▸ Exercise
List all lines of the data containing the word "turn".

▸ Material supplied
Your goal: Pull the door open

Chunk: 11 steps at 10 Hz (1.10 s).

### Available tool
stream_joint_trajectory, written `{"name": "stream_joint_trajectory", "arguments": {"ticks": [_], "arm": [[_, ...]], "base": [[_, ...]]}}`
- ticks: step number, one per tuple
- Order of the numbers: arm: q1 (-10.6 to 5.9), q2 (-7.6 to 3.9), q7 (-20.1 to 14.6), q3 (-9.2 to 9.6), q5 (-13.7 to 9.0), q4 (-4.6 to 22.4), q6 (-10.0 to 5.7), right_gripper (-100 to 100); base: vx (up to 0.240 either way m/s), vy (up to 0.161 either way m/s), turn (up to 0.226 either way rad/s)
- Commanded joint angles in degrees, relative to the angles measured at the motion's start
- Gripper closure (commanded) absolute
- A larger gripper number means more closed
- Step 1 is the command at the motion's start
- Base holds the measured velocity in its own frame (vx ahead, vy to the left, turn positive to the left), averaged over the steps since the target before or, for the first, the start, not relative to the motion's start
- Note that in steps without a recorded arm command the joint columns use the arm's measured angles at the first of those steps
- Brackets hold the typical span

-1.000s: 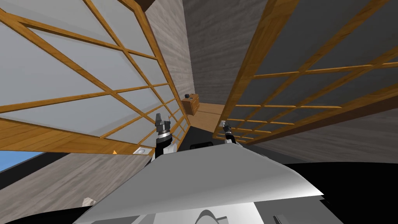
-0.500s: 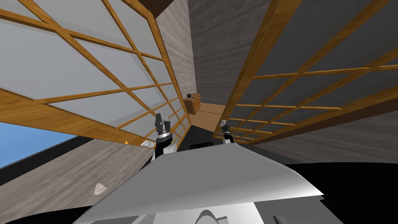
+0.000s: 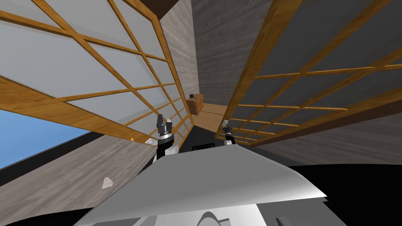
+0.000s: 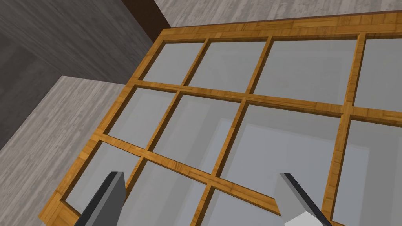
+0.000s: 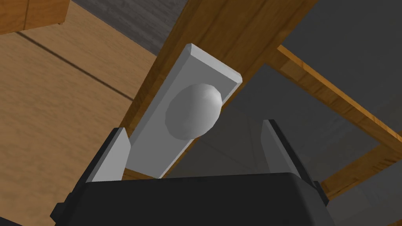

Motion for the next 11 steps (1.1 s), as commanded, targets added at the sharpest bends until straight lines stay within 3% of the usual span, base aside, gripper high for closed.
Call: {"name": "stream_joint_trajectory", "arguments": {"ticks": [1,3,6,11], "arm": [[-0.04,0.15,-1.7,0.22,-0.5,-0.1,-0.07,-100],[0.24,0.74,-5.4,0.99,-2.7,-1.2,-0.01,-100],[0.38,1.02,-8.8,1.37,-3.8,-1.8,0.01,-100],[0.87,2.06,-17.1,2.74,-7.7,-3.8,0.08,-100]], "base": [[-0.05,-0.007,0.024],[-0.055,-0.009,0.059],[-0.057,-0.01,0.029],[-0.062,-0.003,0.044]]}}
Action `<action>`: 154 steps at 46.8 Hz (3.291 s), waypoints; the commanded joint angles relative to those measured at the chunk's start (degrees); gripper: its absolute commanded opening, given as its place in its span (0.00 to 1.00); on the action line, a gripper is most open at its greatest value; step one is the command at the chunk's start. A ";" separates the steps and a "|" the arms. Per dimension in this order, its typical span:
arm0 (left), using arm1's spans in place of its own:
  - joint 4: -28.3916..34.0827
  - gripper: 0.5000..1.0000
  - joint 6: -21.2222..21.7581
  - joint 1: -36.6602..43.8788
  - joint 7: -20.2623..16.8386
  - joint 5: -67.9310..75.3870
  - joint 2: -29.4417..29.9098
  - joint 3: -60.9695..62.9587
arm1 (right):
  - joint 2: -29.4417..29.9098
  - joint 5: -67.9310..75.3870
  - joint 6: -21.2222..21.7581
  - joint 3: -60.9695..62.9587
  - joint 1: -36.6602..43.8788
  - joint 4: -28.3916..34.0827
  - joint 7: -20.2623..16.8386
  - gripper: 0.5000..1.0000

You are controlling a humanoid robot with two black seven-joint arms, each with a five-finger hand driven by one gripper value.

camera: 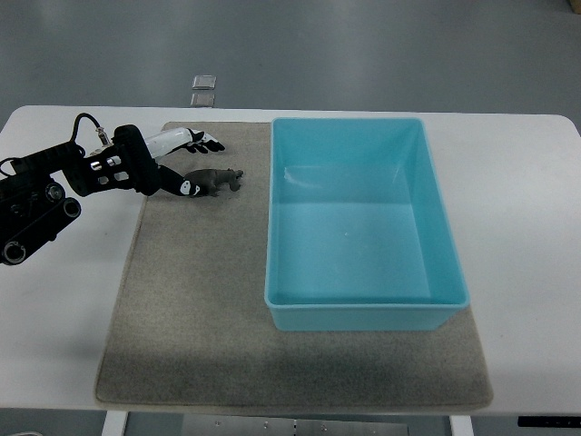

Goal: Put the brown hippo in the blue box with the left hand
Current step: 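Close the left hand fingers around the brown hippo, then lift the brown hippo up off the mat with the left hand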

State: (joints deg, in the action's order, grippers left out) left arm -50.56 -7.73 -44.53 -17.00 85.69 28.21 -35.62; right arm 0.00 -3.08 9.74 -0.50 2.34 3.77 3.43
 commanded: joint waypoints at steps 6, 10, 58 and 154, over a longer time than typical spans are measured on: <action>0.81 0.57 0.00 -0.03 -0.05 0.18 0.00 0.02 | 0.00 0.00 -0.07 -0.03 0.03 0.01 0.00 0.87; 0.81 0.56 0.00 0.05 -0.05 0.26 0.00 0.02 | 0.00 0.00 0.02 0.06 0.03 0.01 0.00 0.87; 0.72 0.29 0.00 0.23 0.03 0.09 0.00 -0.07 | 0.00 0.00 0.02 -0.03 -0.06 0.01 0.00 0.87; -0.07 0.00 -2.29 -9.88 0.30 -11.16 4.13 -1.91 | 0.00 0.00 0.02 0.06 0.03 0.01 0.00 0.87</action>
State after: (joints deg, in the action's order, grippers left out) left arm -50.49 -9.94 -53.68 -16.71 74.79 32.50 -37.54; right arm 0.00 -3.08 9.72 -0.49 2.32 3.78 3.43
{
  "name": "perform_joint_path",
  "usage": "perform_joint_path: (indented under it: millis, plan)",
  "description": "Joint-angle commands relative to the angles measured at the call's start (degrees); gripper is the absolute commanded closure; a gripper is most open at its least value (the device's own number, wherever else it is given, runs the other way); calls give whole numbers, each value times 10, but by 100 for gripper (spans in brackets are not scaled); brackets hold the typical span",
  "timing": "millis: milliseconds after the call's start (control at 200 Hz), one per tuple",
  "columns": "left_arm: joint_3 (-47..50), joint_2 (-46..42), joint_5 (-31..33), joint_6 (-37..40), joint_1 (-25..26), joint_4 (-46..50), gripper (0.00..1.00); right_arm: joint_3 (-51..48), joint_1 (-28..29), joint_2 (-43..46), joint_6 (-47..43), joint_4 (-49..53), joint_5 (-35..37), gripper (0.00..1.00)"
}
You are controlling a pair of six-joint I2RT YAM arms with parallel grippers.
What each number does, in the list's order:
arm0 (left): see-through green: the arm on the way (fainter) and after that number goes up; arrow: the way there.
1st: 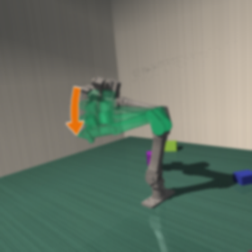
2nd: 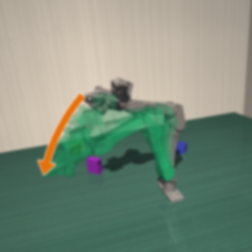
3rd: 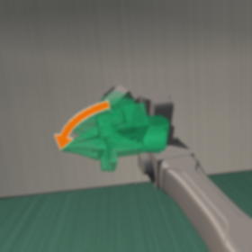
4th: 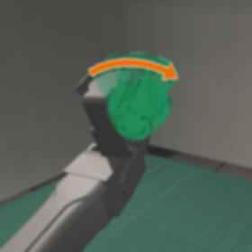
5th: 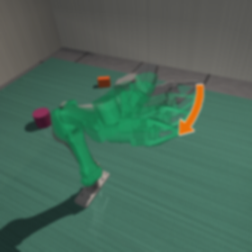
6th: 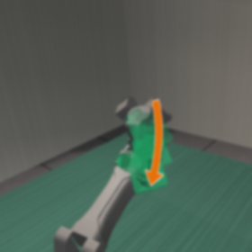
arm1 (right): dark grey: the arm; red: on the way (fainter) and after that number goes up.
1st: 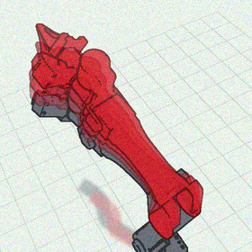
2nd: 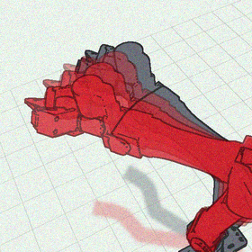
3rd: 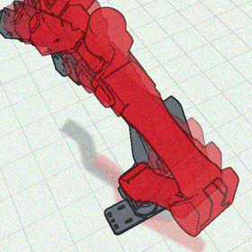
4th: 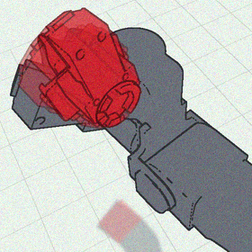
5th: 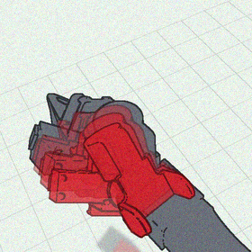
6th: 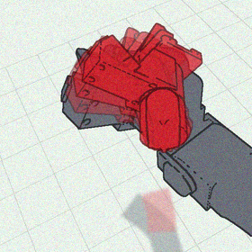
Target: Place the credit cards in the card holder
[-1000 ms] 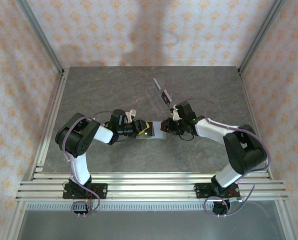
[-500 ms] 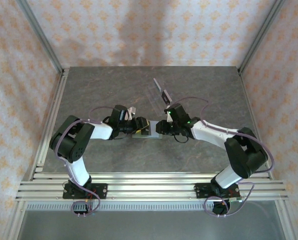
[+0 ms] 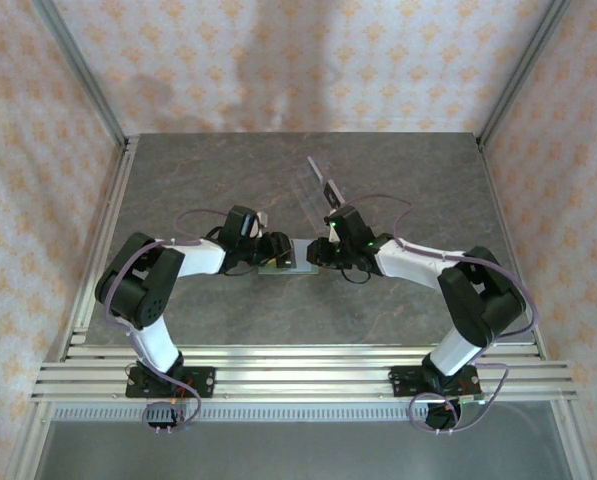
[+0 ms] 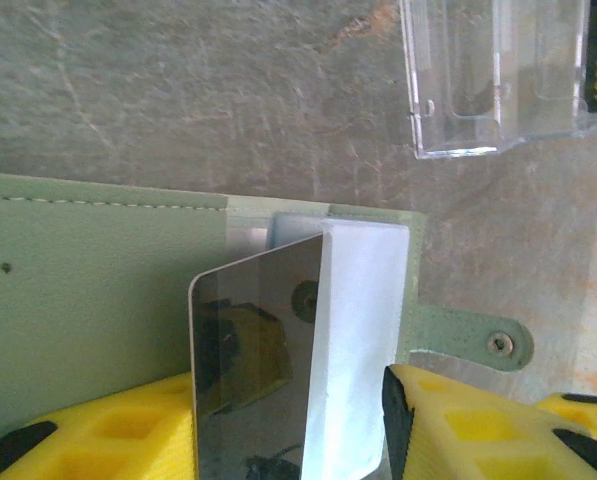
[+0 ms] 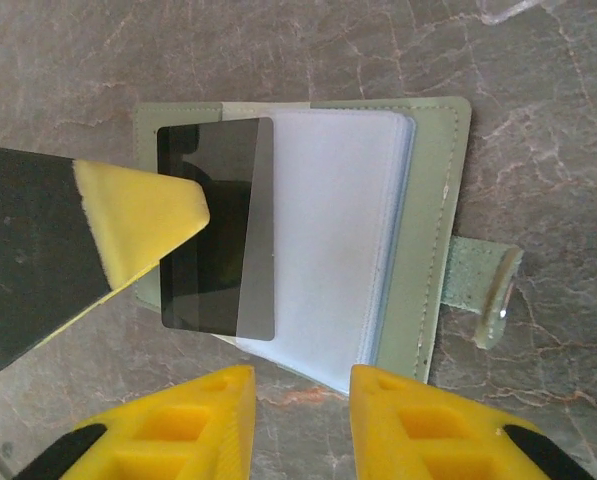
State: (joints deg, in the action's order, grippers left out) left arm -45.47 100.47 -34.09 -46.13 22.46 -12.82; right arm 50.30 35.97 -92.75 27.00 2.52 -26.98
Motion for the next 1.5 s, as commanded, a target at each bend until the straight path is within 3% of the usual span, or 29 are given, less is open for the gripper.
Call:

▸ Answer to this exercise
- Order of the numbers: arm: q1 (-10.6 to 5.9), q2 (-7.6 to 3.9), q7 (-20.1 to 14.6), q3 (-9.2 to 9.6), q5 (-13.7 to 9.0), q4 (-4.6 to 22.4), q6 (-10.0 to 5.7), right_gripper (-100 to 100); base: vx (up to 0.240 either way m/s), vy (up to 0.161 either way m/s), turn (up to 0.226 either way rad/s)
- Base holds the measured velocity in its own frame (vx ahead, vy to the left, turn positive to the left), averaged over the steps since the target before or, for the first, the start, not relative to the motion's start

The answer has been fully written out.